- Died: 548
- Military career
- Allegiance: Byzantine Empire
- Rank: Magister utriusque militiae (vacans) (537–548)
- Conflicts: Gothic War (535–554) Siege of Rome (537–538); Siege of Naples (542–543); Sack of Rome (546); ;

= Conon (Byzantine general) =

Byzantine military commander

Conon (Κόνων) was a Byzantine military commander during the Gothic War of 535 to 554 under Emperor Justinian I. In 537, he was sent with reinforcements to assist general Belisarius in the defense of Rome. Later, his poor defense of Ancon was criticized by contemporary historian Procopius. He subsequently commanded the garrison of Naples during a Gothic siege in 542–543, eventually surrendering the city under negotiated terms after famine made resistance untenable.

In 546, Conon was one of Rome's garrison commanders but fled when the city fell to the Goths, amid accusations of profiteering and poor leadership. He returned to command the garrison in Rome in late 547, but was killed by his own troops around 548 following charges of corruption involving their supplies.

== Biography ==

In 537, Conon was sent from Constantinople (modern-day Istanbul) to Naples along with 3,000 Isaurians to reinforce Belisarius, then defending Rome against a numerically superior force led by the Gothic King Vitiges. Landing in Naples, he and Paulus, another Byzantine military commander, waited for additional reinforcements to gather in Naples before sailing to Ostia, the ancient port of Rome. Upon arrival, the Isaurians dug a trench to protect the port, and the supplies were delivered to Rome.
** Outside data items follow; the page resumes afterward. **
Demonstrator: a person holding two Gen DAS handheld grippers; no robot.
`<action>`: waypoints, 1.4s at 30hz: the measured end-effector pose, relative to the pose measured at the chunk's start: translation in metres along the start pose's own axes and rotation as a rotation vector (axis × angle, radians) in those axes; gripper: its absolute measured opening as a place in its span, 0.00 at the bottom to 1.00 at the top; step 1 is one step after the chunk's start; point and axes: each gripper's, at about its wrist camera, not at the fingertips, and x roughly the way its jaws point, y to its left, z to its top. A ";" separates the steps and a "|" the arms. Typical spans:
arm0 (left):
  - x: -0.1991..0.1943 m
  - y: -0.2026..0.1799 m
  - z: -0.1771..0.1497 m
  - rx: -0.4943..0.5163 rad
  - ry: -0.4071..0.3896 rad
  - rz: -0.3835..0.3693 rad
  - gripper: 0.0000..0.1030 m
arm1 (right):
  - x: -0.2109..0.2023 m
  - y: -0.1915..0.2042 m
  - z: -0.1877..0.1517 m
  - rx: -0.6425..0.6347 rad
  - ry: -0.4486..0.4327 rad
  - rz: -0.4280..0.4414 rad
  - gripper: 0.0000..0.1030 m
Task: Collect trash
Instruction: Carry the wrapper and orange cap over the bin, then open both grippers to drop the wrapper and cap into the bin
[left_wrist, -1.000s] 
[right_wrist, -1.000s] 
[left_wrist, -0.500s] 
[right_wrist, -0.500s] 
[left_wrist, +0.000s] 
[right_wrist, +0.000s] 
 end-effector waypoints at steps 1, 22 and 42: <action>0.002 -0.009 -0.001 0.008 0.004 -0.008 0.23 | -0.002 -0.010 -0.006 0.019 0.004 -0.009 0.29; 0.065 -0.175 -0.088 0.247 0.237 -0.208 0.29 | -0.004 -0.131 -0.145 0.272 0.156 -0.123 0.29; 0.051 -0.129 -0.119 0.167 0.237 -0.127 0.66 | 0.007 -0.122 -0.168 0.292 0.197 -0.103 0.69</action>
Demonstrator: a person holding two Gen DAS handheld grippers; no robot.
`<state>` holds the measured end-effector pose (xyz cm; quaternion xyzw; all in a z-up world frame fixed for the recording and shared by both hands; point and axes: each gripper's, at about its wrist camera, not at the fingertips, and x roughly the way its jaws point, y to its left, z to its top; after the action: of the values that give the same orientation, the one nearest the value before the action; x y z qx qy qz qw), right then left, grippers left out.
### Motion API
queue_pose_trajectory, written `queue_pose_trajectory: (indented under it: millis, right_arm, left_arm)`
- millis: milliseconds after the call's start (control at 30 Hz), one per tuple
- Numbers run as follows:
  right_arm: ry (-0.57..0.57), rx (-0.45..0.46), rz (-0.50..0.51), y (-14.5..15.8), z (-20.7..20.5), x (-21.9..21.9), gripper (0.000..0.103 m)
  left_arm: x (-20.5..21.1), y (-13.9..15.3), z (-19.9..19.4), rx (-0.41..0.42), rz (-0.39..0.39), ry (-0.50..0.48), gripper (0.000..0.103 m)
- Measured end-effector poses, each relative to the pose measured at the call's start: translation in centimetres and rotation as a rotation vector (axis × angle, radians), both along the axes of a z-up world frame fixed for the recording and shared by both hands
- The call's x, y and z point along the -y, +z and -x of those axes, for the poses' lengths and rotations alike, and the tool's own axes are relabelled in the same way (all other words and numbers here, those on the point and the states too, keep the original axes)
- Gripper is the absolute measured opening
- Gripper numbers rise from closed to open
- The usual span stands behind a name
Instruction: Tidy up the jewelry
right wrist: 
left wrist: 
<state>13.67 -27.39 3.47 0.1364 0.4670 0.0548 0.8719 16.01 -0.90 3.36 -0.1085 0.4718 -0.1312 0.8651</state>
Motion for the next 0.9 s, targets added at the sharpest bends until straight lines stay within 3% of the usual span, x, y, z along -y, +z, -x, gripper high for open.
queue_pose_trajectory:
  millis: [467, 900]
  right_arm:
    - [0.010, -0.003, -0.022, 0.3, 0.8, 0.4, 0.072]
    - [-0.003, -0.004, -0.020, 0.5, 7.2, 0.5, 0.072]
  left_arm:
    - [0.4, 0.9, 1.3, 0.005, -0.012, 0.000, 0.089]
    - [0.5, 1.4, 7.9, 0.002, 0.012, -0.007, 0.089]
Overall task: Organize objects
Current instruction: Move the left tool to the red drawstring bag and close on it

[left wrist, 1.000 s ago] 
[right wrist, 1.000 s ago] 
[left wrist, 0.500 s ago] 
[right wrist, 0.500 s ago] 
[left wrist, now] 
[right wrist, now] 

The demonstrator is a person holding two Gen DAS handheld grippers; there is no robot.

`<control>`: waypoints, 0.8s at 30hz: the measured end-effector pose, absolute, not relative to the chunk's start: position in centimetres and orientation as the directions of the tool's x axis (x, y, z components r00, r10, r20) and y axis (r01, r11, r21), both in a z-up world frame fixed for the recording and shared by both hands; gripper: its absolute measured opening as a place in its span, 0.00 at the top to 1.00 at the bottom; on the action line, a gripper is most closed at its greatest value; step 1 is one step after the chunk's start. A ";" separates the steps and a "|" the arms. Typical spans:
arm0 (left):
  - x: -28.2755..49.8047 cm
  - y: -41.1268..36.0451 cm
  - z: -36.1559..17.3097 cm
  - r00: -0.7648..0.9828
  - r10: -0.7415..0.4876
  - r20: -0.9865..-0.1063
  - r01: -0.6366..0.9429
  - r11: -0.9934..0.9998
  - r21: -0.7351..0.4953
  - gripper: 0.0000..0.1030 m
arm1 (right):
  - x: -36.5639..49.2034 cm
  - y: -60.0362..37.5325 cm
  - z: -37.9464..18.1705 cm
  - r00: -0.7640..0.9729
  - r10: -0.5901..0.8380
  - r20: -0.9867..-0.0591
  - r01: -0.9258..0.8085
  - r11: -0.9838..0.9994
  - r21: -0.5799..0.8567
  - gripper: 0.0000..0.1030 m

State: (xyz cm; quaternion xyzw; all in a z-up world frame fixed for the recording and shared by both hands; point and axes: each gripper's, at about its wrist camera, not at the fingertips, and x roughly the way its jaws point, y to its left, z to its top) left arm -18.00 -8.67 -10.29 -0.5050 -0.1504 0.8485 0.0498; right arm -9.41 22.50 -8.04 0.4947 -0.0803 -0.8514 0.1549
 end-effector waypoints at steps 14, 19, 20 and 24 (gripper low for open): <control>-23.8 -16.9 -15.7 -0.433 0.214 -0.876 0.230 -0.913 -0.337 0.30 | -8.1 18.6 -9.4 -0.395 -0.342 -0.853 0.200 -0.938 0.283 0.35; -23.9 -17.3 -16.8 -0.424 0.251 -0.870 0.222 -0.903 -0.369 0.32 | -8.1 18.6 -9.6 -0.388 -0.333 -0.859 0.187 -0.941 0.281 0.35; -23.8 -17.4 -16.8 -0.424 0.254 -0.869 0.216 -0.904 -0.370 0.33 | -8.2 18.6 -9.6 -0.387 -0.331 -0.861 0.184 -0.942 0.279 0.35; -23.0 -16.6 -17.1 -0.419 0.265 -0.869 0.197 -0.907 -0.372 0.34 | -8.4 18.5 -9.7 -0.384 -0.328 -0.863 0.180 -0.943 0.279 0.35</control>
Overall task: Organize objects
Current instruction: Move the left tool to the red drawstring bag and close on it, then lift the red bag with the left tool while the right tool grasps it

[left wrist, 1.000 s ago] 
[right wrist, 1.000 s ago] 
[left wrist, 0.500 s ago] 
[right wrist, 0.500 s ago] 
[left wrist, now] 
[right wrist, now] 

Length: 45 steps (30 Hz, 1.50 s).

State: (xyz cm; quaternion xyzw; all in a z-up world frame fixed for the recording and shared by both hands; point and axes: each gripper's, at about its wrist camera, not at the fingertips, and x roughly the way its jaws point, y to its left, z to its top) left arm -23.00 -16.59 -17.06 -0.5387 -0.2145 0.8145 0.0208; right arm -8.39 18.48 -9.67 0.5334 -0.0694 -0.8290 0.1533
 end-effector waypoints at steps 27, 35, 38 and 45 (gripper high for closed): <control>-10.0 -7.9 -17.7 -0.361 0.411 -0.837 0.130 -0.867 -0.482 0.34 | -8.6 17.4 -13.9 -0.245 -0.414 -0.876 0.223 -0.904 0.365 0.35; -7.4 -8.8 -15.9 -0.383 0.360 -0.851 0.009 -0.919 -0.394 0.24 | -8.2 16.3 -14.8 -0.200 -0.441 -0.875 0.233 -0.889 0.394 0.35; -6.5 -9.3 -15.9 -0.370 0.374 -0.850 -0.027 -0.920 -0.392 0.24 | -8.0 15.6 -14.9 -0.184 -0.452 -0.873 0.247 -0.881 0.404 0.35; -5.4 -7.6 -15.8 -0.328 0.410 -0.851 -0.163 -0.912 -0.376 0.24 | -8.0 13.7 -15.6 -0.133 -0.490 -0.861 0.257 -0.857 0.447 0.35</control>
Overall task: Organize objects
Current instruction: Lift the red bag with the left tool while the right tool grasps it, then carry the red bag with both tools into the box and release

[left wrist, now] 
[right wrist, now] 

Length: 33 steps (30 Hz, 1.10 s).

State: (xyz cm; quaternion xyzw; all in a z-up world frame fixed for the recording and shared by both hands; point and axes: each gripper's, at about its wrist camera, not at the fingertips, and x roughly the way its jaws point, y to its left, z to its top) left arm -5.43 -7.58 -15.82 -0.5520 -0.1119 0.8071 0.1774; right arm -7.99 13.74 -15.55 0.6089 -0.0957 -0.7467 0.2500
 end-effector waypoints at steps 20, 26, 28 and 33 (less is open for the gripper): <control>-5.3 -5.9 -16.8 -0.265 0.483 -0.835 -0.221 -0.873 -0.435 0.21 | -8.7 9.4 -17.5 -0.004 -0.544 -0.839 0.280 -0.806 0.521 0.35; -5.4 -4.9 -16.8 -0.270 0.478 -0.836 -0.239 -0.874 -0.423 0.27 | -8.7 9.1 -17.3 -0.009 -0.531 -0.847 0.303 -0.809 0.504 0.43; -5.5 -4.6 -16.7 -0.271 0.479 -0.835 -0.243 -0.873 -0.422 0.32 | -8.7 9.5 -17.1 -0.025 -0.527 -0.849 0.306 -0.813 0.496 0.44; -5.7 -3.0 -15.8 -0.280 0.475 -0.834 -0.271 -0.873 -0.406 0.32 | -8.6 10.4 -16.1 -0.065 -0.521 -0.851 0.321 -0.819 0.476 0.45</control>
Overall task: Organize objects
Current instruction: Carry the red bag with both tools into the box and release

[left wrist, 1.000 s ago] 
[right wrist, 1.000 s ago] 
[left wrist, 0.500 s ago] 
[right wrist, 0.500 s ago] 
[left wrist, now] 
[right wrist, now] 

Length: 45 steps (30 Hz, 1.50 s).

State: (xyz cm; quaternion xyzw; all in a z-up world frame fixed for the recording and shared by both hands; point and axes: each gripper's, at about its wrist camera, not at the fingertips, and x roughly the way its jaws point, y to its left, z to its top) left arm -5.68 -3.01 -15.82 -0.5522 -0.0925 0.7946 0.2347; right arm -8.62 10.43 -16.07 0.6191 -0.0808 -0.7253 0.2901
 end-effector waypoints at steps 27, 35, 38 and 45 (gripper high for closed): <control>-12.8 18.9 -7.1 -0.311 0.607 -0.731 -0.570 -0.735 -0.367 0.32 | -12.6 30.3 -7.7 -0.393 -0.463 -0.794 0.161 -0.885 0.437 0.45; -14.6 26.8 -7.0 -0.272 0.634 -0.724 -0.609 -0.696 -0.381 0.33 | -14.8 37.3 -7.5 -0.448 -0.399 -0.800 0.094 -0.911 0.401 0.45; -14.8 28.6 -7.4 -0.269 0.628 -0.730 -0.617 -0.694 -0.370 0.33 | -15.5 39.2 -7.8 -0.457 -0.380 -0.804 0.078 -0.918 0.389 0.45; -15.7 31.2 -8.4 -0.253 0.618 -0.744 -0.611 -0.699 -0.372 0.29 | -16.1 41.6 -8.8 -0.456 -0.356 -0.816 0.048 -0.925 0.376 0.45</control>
Conon and the reinforcements remained in Rome to assist with its defense.

In early 538, Belisarius sent him with a force composed of Isaurians and Thracians to occupy Ancon (modern-day Ancona). Later, some of his forces were sent to reinforce the garrison at Ariminum. In mid-538, a Gothic army under Vacimus arrived at Ancon; Conon deployed his forces to face them in open battle but quickly retreated after seeing the full size of the Goths. The Goths pursued the Byzantines, killing many in the pursuit. The gates were already closed, but the garrison climbed into the city using ropes let down by its citizens. The Goth attackers attempted to storm the city using ladders, gaining a foothold on the walls, and the city was nearly lost. Ultimuth, from Belisarius's guards, and Gouboulgoudou, from Valerian's guard, who had recently arrived in the city, drove the Goths out. However, both suffered heavy wounds. Contemporary historian Procopius of Caesarea criticized Conon for leaving the defensive position behind city walls and meeting the Goths in the open.

After the fall of Ravenna in 540 AD, Belisarius restored much of Italy to Byzantine rule but was recalled by the Emperor Justinian, who needed him on the eastern front. Justinian replaced him with three commanders on equal authority whose rivalry, corruption, and the emperor's harsh fiscal policies alienated the Italian population and weakened Byzantine control. These failures enabled a Gothic resurgence first by the Gothic King Ildibad and then by his successor Totila, following the short intervening reign of Eraric. In 542, Totila defeated the Byzantine forces in open battles at Faventia and Mucellium, then advanced rapidly into southern Italy, bypassing the heavily fortified cities of the central regions. In November 542, he encircled Naples, which was defended by a 1,000-strong garrison under Conon. The city was pressed by the Goths, and Conon requested help from the other Byzantine commanders. Two Byzantine relief efforts failed to reach the city. In spring 543, with supplies cut off and famine gripping the defenders, Totila offered generous terms of safe passage in exchange for surrender. Conon accepted these terms, and the defenders departed safely while parts of the city's walls were dismantled.

In 546, Conon and Bessas were leaders of the Byzantine garrison in Rome, which at the time was besieged by the forces of Totila. Before the siege, Bessas and Conon had stockpiled large quantities of grain, which they later sold to the citizens of Rome at inflated prices. They also disregarded reports that some Isaurian guards might collaborate with the besieging Goths. Once the Goths breached the city, Conon and the other commanders fled Rome.

== Death ==

In late 547 or early 548, Conon was placed in command of the garrison forces in Rome after Belisarius left Italy for Constantinople. He was accused of trafficking and profiteering from soldiers' food supplies and was killed by his own troops in 548.